Historically, battery powered end-equipment has used either a barrel jack, coaxial cable or proprietary cable to charge the product. Moving to USB-C with USB PD enables you to both source and sink power, which then enables the conversion of a battery-powered device to a power bank. In other words, end users can both charge connected devices through USB-C and also have a device charged through the same USB-C connector. To accomplish these requirements, you would likely implement a DRP architecture with a bidirectional battery charger. Although this implementation may sound complex, it is typically a two-chip self-contained solution.

Figure 52 is a block diagram for a 20V USB DRP with USB PD design leveraging a bidirectional battery-charger IC. In this case, the battery charger charges the batteries when the end user connects a charger device. The battery charger will also provide the correct voltage on VBUS when the end user connects a device that needs charging.

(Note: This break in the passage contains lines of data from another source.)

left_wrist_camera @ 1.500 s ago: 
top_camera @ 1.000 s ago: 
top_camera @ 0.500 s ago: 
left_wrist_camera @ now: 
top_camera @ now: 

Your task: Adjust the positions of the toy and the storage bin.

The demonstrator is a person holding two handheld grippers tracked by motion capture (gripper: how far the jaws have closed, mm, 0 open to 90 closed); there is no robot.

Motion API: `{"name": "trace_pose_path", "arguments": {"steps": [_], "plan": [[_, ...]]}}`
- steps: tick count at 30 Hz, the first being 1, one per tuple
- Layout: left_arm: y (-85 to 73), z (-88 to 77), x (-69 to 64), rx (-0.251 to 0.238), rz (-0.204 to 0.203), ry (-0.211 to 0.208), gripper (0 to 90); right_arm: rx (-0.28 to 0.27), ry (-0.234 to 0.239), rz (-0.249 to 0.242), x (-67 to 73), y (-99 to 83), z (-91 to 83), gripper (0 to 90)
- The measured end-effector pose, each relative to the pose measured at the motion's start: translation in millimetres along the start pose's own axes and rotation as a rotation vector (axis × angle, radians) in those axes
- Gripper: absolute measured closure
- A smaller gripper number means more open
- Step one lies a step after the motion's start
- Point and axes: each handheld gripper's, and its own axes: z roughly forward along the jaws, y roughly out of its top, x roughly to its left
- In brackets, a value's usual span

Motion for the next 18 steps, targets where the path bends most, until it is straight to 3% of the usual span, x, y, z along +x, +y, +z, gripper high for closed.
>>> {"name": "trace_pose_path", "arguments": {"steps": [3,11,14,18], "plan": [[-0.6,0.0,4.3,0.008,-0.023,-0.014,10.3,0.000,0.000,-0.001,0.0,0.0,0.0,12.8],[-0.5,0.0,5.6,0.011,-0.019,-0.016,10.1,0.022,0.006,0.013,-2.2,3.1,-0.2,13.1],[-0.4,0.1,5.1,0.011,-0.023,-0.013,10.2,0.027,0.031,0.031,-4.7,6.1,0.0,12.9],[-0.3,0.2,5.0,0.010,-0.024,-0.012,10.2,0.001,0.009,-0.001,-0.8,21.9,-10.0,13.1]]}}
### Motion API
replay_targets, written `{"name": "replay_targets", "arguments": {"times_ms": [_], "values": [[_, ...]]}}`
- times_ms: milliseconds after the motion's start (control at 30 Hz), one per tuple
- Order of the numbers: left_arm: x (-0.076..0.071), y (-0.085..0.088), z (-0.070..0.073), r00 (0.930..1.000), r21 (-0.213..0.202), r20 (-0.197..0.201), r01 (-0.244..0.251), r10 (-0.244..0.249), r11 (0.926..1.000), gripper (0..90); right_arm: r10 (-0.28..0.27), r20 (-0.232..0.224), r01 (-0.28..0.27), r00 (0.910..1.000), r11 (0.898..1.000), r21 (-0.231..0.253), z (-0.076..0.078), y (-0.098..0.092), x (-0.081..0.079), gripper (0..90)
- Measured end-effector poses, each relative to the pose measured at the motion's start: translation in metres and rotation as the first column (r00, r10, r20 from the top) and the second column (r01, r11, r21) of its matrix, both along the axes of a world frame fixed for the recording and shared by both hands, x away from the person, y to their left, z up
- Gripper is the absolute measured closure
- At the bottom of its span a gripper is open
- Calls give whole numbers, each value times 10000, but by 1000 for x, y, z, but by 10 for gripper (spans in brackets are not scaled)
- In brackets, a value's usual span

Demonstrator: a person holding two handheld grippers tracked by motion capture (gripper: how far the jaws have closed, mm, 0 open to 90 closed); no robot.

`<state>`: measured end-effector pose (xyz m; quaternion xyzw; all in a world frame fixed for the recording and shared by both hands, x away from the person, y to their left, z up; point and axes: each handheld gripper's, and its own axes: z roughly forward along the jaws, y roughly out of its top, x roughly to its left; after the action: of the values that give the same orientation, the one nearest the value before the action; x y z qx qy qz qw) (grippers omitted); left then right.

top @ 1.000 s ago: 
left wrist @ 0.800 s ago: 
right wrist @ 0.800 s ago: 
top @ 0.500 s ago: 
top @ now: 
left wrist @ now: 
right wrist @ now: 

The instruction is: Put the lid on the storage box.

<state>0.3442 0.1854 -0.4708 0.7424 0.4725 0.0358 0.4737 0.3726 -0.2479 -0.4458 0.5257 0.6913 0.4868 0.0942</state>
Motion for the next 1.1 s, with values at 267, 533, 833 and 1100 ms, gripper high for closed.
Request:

In this case, the USB PD controller will also communicate to the charger IC over I2C. When operating as a power source, the USB PD controller will communicate to the battery charger whether there’s a connection, what voltage to provide, and where to set the current limit. The battery charger will need to have the correct voltage to meet the tolerances of the USB PD specification, and also ensure the voltage transitions (from 5V to 20V, for example) to meet the timing requirements of the USB PD specification. Typically, if a battery charger is designed for USB PD applications, it would be designed to meet those specifications, or provide configurable settings to adjust the voltage transitions in order to tune the output for USB PD compliance.

5V source 20V sink USB PD block diagram Figure 52 5V source 20V sink USB PD block diagram

When operating as a power sink, the USB PD controller will communicate what power is available to the battery charger and enable the battery charger to start charging the battery. Figure 52 includes an additional 20V DRP power path because most battery charger ICs will require more than 10µF of capacitance on the input pin for stability. If you plan to use a charger IC that can operate with less than 10µF of capacitance, you can remove the 20V DRP power path from the system.